Below are the records; copy out every line that holds the word "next".
START WORKING DATA
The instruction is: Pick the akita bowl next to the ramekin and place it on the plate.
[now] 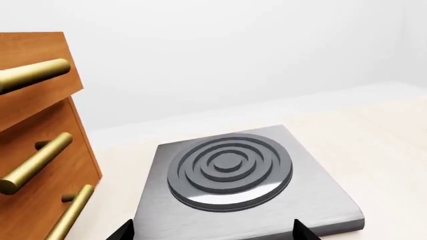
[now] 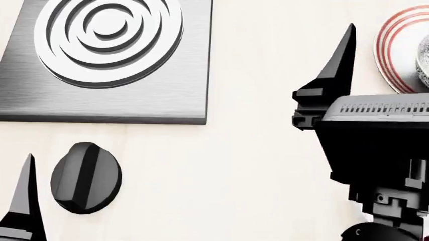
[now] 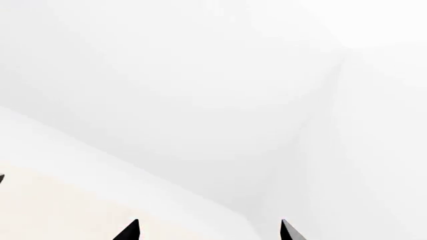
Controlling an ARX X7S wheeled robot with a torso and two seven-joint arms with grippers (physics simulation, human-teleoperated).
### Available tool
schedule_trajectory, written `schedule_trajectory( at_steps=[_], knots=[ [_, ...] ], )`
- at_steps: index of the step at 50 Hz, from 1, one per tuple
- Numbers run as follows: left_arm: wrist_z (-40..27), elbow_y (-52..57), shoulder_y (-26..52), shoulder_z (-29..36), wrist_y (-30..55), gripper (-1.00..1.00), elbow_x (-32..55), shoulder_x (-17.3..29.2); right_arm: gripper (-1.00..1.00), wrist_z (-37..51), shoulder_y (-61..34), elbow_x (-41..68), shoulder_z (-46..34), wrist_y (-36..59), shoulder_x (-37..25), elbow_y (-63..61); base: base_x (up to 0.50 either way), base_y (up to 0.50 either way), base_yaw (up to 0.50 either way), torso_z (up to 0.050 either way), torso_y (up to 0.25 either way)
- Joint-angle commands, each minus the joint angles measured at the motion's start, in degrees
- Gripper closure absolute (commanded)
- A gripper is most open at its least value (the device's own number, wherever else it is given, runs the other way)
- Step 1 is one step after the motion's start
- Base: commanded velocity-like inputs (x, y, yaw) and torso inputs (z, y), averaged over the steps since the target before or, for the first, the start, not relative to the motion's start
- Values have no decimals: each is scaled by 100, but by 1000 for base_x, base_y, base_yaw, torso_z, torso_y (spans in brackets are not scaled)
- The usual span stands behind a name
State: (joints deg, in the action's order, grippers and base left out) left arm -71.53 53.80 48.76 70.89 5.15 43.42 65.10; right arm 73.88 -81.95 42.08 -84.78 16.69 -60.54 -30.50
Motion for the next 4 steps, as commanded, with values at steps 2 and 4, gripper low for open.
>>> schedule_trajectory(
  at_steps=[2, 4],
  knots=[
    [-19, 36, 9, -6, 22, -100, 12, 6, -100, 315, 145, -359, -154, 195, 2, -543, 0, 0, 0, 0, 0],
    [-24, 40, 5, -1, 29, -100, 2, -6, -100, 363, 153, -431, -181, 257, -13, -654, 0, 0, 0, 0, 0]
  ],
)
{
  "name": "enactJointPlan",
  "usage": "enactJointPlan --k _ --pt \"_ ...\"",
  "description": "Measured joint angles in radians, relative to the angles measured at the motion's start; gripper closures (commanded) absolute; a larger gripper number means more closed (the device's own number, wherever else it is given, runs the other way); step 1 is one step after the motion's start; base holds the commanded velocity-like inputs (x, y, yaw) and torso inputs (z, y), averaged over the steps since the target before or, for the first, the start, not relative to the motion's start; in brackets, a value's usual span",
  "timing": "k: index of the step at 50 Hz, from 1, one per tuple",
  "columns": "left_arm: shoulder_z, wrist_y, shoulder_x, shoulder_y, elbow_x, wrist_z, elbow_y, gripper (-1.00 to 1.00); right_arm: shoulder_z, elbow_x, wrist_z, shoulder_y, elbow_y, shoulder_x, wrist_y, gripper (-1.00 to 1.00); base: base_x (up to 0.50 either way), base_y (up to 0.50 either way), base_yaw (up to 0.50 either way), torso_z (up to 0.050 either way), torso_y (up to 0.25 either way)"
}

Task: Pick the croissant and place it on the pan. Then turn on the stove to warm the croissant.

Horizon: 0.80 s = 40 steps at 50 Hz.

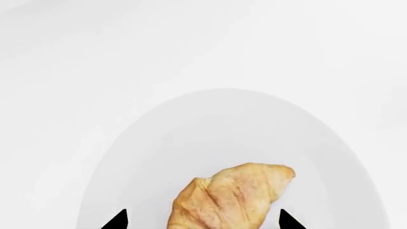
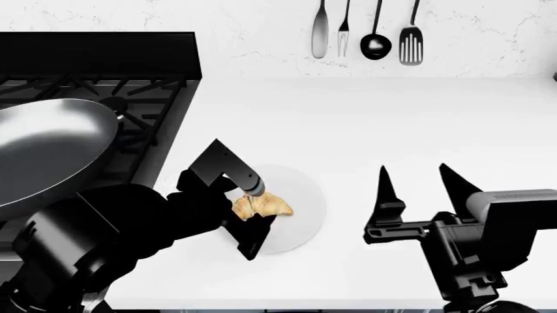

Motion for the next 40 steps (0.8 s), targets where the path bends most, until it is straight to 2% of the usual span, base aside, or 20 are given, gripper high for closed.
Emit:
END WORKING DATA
__REPLY TO THE TASK__
The instruction is: Pick the akita bowl next to the ramekin and place it on the plate.
Motion for the next 4 steps, as commanded, with values at steps 2 and 4, gripper low for open.
Motion for the next 40 steps (0.8 s), targets where the path bends most, until it is straight to 2% of the usual span, base aside, or 20 are given, gripper high for closed.

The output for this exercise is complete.